Use the RIGHT K! You need a \(K_{\rm a}\) for all acids which are both plain weak acids (HA) and also conjugate acids of weak bases (BH⁺). You need a \(K_{\rm b}\) for all bases which are both plain weak bases (B) and also conjugate bases of weak acids (A^-). You have to calculate the \(K_{\rm a}\) and \(K_{\rm b}\) for the ionic conjugate pairs by using the following relation:

\[K_{\rm w} = K_{\rm a} K_{\rm b}\]

Thu 2/15

For all monoprotic strong acids, you can just set the concentration directly equal to the hydrogen ion concentration.†

For all Group-1 hydroxides, MOH (strong base), you can just set the concentration directly equal to the hydroxide ion concentration.†

For all Group-2 hydroxides, M(OH)₂ (strong base), you can double the concentration and set that directly equal to the hydroxide ion concentration. Note: you double the concentration because there are 2 moles of hydroxide in every 1 mole of the base.†

† In each of the above cases, you do have to make sure that the stated concentration is greater than the background H⁺ and OH^- concentrations of 10^-7 M (neutral water, pH 7).

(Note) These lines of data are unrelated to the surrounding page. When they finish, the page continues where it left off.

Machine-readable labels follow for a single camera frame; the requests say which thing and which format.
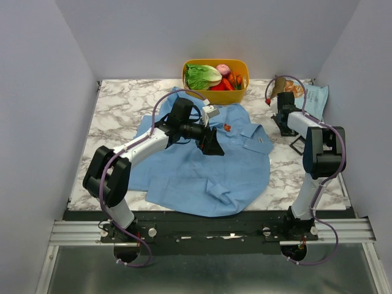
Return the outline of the blue shirt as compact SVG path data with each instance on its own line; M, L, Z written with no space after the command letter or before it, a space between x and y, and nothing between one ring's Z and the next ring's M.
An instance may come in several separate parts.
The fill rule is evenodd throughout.
M181 140L131 169L128 188L146 192L148 202L198 216L229 216L249 206L269 183L273 144L240 104L219 112L210 125L223 156L206 156L193 140Z

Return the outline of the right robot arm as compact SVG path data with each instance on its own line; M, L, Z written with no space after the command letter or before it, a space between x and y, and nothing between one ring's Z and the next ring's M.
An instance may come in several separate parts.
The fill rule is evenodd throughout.
M345 168L345 130L327 126L297 108L292 92L279 93L276 106L277 113L272 119L281 135L299 135L304 139L304 181L282 224L282 234L294 240L311 232L325 187Z

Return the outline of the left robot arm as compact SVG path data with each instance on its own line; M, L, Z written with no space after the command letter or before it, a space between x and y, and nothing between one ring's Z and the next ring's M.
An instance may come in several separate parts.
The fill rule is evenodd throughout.
M224 155L217 129L209 126L209 120L218 114L219 109L208 101L197 108L191 100L179 97L170 112L153 121L143 135L117 148L101 146L95 151L83 187L116 224L115 235L121 241L131 241L136 233L135 216L125 200L131 169L180 138L193 140L204 155Z

Since for Exam 2 we only put one species (acid or a base) into solution and nothing else, all equilibria will have the same one species splits into two species equilibria and RICE table such that the algebra is always:

\[K = {x^2\over C-x}\]

and if \({C\over K} > 1000\) (the assumption), then the algebra reduces to:

\[K = {x^2\over C}\]

This equation easily solves with \(x = \sqrt{KC}\) where \(x\) = [H⁺] for acid problems and \(x\) = [OH^-] for base problems.